Quesnel: "Das wird bestimmt für alle Piloten, die noch nie an der Sarthe waren, ein echtes Problem."
Pescarolo: "Das ist in erster Linie ein Problem des ACO. Soweit ich weiß, ist bis heute noch nicht klar, wie sich die Piloten für die Teilnahme am Rennwochenende qualifizieren sollen. Die müssen sich langsam mal überlegen, was im Falle eines Falles passieren soll. Die Teams können sich doch nicht am Donnerstag oder Freitag einen neuen Fahrer holen, der schon automatisch qualifiziert ist."
Howard-Chappell: "Das wird für Teams, deren Fahrer zum ersten mal in Le Mans fahren sollen, ein riesiges Problem. Ich bin nicht sicher, ob die Regeln mit den Qualifikationsrunden so aufrecht erhalten werden können."

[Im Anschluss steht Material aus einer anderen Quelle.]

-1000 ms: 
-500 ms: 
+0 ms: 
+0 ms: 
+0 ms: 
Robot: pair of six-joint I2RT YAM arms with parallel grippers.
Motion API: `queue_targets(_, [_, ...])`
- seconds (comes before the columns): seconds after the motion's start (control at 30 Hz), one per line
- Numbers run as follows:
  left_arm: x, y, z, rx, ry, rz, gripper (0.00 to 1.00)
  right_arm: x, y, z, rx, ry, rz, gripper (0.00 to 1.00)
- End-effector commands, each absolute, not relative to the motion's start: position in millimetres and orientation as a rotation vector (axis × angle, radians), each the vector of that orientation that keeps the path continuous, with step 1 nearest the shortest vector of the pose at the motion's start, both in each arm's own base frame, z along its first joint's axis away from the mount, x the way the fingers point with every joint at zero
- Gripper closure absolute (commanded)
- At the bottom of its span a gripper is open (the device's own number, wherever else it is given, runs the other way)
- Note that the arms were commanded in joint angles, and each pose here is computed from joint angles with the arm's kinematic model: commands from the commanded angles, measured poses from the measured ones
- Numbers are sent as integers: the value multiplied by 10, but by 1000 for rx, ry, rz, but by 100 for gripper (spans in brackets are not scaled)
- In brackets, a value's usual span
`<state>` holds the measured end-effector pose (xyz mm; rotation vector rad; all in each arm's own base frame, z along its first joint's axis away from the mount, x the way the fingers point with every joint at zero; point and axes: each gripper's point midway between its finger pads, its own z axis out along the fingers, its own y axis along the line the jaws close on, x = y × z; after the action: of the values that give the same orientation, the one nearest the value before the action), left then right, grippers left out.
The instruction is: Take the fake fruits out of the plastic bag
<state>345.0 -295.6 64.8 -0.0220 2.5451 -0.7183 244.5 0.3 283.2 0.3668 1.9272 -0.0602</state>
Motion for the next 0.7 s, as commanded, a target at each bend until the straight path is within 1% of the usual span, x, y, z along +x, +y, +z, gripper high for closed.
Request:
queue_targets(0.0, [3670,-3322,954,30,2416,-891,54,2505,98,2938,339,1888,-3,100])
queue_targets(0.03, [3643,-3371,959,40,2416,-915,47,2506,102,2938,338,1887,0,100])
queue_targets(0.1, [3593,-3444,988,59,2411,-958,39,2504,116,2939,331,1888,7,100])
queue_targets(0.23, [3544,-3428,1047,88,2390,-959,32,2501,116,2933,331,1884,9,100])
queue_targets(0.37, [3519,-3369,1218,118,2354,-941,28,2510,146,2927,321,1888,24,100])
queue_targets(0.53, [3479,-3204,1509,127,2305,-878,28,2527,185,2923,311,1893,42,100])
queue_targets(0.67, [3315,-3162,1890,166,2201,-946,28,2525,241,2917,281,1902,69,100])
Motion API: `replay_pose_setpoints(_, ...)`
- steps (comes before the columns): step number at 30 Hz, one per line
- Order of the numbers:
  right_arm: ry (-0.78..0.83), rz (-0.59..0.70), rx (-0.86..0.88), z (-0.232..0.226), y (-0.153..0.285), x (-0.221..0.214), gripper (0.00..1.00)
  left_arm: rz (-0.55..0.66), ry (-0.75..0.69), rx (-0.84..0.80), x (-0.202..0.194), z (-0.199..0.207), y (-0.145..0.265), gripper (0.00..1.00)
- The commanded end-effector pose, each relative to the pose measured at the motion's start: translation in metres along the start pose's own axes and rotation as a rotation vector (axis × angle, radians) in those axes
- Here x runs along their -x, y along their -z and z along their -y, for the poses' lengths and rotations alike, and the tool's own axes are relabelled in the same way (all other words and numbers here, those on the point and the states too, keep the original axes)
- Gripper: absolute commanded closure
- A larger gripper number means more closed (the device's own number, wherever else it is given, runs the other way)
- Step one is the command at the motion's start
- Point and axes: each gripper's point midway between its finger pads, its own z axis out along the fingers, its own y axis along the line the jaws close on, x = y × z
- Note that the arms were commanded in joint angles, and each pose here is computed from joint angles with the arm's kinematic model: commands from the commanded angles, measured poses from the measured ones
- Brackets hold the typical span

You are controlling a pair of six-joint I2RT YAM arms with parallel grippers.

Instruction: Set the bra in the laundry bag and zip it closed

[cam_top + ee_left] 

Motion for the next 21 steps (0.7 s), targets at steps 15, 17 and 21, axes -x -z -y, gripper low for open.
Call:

Ullrich: "Alles, was Vorteile bedeutet, ist immer auch in gewisser Weise an anderer Stelle ein Nachteil. Ich denke, dass das Risiko, kurzfristig einen Ersatzfahrer verpflichten zu müssen, im Verhältnis zum Kosteneinsparungspotenzial des entfallenen Pretests überschaubar ist."